Spawning from a conversation that candidly took place at an arts conference in Delhi, Shohidul Ahad-Choudhury was asked if there was an app that artists, collectors, gallerists, and enthusiasts could use to share work and appreciate art in one place. At that time the answer was ‘no’, but this need rapidly became a reality. 18 months after the initial conversation took place, ArteVue, Ahad-Choudhury’s philanthropic project, was launched; the free app is designed to re-calibrate connectivity between enthusiasts, artists, collectors, galleries and sector professionals. Offering a clean and simple interface not too dissimilar to that of Instagram minus the influx of irrelevant content, ArteVue takes the rigid norms typically associated with the art scene and breaks them down, presenting an all- encompassing and efficient eco-system from which those passionate and invested in the scene can interact, share content, discover new works, curate, and initiate sales. In its infancy ArteVue has already attracted 15,000 global followers, and is growing exponentially week-by-week.
“ArteVue is about democratising art,” says Ahad-Choudhury. “There’s so many barriers in the art world. Even I, as a collector and enthusiast, don’t like going to galleries and walking around, because it’s intimidating. Art is about escapism, if you can’t go into a gallery and escape because you feel hindered by the fact you don’t know about that particular work or feel put off by the fact it costs a million dollars then why is it art?”

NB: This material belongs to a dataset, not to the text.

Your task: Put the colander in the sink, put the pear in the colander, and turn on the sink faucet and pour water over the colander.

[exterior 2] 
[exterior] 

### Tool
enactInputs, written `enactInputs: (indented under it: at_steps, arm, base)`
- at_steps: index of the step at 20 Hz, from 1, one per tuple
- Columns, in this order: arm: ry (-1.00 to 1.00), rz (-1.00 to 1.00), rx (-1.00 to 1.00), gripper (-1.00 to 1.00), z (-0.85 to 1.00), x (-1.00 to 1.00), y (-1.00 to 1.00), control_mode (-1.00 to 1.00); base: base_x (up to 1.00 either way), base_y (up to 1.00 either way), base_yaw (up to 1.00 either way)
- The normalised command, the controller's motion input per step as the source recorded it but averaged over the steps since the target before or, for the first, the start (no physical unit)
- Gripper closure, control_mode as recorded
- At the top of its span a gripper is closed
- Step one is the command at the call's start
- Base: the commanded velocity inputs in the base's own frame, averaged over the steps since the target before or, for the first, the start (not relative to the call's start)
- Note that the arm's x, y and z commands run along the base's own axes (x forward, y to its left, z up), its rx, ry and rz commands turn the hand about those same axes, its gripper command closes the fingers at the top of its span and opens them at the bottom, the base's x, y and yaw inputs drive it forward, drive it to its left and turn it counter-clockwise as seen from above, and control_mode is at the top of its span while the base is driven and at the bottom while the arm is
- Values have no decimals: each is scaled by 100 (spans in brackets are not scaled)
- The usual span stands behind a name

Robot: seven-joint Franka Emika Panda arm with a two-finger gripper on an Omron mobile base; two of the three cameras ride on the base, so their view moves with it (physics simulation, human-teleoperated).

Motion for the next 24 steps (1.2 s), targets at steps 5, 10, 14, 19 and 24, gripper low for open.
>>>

Until recently the art cycle remained notoriously resistant to the digital revolution, shrouded in secrecy, exclusivity and selective in its inhabitants, but applications like ArteVue are set to dislodge this status quo. In the past art was produced by hand and sold in person, a model that endured for centuries, but now these norms have been shattered and redefined. Artists, admirers and industry professionals are more connected than ever before, while the rules of art’s rigid ecosystems and class barriers are being reconsidered. The hybrid between art and tech is one of the most dynamic areas to be involved with right now but its definition remains up for grabs as galleries, collectors, auction houses, educational institutions, and tech startups all investigate technology’s role in the art world, assessing what this convergence can offer our ever-digital lifestyles. One thing art is uniquely able to do is take science and technology out of the laboratory framework and place them into a language that people can connect with on an emotional level.